- [RECORD EXTRACTS]:
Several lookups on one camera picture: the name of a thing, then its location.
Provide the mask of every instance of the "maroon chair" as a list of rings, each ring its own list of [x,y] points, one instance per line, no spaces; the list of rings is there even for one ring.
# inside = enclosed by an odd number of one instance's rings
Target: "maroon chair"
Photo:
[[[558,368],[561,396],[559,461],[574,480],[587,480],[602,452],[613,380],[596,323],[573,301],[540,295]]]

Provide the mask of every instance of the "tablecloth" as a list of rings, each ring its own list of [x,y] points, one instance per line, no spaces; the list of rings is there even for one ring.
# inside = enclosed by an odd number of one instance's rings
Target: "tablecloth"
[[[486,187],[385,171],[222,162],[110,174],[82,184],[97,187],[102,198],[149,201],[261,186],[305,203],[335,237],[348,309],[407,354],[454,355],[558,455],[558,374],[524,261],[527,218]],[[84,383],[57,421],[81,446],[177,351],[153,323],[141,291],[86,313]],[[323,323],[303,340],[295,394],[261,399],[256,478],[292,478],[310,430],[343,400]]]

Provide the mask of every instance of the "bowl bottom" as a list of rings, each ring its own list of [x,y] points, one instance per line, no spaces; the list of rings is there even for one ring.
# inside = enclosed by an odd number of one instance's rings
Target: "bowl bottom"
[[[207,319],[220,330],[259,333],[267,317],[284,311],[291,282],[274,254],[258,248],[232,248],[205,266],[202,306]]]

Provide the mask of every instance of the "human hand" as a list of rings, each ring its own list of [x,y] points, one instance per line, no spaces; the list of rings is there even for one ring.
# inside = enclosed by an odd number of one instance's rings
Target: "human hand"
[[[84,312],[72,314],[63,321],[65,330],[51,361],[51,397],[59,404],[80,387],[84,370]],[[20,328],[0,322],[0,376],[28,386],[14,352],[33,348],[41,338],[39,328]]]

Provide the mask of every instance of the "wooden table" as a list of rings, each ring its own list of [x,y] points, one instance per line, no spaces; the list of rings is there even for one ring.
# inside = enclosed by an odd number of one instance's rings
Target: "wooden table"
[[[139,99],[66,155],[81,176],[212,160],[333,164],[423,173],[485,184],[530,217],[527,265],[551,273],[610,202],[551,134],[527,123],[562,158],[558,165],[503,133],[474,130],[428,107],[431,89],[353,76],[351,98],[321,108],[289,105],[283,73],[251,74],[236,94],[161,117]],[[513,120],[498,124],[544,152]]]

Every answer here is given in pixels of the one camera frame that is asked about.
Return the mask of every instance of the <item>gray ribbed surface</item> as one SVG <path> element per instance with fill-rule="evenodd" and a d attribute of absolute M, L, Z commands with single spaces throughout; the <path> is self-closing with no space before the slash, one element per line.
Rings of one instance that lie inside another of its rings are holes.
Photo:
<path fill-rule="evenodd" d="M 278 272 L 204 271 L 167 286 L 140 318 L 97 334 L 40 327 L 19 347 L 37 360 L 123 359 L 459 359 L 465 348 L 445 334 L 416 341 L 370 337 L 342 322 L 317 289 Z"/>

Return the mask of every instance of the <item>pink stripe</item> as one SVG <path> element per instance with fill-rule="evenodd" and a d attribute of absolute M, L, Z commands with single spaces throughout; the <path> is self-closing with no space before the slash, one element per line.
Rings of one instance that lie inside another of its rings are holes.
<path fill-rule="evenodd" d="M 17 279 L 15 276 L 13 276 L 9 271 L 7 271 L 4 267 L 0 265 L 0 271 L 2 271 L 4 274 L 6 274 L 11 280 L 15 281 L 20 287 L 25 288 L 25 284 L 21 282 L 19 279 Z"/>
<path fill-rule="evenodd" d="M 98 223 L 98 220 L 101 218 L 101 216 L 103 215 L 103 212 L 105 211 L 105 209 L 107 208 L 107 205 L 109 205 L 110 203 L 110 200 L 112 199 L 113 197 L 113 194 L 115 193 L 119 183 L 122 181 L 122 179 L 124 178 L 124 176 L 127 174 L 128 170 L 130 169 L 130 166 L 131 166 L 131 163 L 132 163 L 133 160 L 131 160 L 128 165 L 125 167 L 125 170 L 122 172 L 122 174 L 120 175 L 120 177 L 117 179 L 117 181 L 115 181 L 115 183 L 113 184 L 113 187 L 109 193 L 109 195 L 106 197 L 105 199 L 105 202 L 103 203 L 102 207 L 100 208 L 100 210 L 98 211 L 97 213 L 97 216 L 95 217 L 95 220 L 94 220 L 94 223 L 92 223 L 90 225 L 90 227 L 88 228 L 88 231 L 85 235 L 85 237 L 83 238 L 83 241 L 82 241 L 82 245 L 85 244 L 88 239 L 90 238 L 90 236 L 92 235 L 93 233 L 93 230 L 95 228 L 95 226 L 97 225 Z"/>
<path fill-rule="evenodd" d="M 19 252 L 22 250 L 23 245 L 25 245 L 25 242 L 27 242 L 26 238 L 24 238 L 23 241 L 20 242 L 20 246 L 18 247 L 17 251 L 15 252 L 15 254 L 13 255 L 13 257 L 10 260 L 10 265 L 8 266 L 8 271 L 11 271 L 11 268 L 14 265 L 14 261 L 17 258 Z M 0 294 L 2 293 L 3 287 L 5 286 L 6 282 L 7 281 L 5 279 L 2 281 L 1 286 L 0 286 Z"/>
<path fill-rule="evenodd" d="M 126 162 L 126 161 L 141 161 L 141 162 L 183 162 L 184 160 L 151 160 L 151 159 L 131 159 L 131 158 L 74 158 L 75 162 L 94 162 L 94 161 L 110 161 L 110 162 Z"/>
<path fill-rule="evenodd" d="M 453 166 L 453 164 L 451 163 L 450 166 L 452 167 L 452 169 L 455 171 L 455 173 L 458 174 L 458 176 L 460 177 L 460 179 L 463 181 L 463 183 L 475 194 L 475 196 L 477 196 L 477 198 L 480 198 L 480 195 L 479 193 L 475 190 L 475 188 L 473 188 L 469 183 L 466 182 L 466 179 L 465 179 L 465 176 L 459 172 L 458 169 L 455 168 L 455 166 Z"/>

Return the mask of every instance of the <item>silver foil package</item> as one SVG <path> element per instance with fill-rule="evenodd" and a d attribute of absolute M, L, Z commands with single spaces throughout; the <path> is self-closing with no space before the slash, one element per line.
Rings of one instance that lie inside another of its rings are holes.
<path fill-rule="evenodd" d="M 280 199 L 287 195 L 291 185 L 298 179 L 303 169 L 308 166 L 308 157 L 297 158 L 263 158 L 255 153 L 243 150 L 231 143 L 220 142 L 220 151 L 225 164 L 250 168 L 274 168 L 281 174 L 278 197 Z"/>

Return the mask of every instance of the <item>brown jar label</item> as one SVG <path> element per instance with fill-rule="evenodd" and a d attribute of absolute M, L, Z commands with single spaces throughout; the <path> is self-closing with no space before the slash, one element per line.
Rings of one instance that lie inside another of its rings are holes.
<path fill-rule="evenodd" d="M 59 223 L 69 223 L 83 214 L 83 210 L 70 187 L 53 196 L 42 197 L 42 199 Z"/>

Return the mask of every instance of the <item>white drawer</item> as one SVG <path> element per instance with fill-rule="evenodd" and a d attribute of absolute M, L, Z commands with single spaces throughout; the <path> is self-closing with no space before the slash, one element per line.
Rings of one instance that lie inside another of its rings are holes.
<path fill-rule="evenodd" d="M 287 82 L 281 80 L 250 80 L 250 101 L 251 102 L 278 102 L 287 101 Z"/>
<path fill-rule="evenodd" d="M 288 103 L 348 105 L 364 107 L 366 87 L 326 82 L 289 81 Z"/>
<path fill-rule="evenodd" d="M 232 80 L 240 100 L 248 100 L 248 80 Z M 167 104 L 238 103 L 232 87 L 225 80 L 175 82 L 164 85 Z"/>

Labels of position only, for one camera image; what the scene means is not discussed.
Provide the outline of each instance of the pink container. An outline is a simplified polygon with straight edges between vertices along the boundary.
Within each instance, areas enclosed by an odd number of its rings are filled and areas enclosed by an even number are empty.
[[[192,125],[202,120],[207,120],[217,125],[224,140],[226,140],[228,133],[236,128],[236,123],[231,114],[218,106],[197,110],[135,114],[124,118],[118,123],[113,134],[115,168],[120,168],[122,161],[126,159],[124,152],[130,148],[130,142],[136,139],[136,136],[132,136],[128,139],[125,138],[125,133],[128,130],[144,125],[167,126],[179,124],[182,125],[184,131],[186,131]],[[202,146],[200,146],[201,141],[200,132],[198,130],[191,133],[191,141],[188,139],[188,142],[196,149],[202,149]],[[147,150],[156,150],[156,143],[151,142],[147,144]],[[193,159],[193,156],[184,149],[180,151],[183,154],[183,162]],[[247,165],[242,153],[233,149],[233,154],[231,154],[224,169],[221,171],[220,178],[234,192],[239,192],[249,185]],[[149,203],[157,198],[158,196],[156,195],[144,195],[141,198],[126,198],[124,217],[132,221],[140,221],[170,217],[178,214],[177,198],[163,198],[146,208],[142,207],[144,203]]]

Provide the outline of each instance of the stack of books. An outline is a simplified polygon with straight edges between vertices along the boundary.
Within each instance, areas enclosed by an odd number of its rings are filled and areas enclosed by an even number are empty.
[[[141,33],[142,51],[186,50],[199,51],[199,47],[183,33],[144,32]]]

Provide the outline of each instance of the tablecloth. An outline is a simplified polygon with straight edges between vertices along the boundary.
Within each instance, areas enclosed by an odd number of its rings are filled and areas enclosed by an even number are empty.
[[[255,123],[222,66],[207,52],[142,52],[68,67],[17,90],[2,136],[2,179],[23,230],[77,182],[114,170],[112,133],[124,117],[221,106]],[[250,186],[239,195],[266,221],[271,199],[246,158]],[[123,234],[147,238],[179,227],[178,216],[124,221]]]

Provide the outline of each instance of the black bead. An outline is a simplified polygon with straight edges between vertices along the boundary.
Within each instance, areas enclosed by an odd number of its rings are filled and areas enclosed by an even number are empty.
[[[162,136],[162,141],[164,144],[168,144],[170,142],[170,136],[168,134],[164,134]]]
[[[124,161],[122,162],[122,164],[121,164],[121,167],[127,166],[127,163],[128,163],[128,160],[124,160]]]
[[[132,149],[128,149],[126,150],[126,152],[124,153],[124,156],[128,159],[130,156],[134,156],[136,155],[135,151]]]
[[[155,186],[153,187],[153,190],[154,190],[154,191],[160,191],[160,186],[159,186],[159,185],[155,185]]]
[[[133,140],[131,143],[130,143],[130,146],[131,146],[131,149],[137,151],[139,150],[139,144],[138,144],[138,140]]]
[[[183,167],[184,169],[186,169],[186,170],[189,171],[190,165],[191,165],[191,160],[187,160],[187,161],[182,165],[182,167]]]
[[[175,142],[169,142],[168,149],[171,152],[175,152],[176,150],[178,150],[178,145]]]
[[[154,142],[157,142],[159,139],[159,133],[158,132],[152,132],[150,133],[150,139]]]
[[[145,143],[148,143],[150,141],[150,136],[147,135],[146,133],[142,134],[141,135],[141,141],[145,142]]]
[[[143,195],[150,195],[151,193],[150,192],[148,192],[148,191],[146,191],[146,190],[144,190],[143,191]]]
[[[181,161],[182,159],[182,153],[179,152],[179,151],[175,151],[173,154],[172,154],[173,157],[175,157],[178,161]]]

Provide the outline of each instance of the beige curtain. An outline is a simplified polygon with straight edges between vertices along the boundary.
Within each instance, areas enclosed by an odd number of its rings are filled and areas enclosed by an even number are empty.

- [ACTIVITY]:
Please determine the number of lines in the records above that include the string "camera", and answer with that number only.

- [OUTPUT FOR THIS EXERCISE]:
3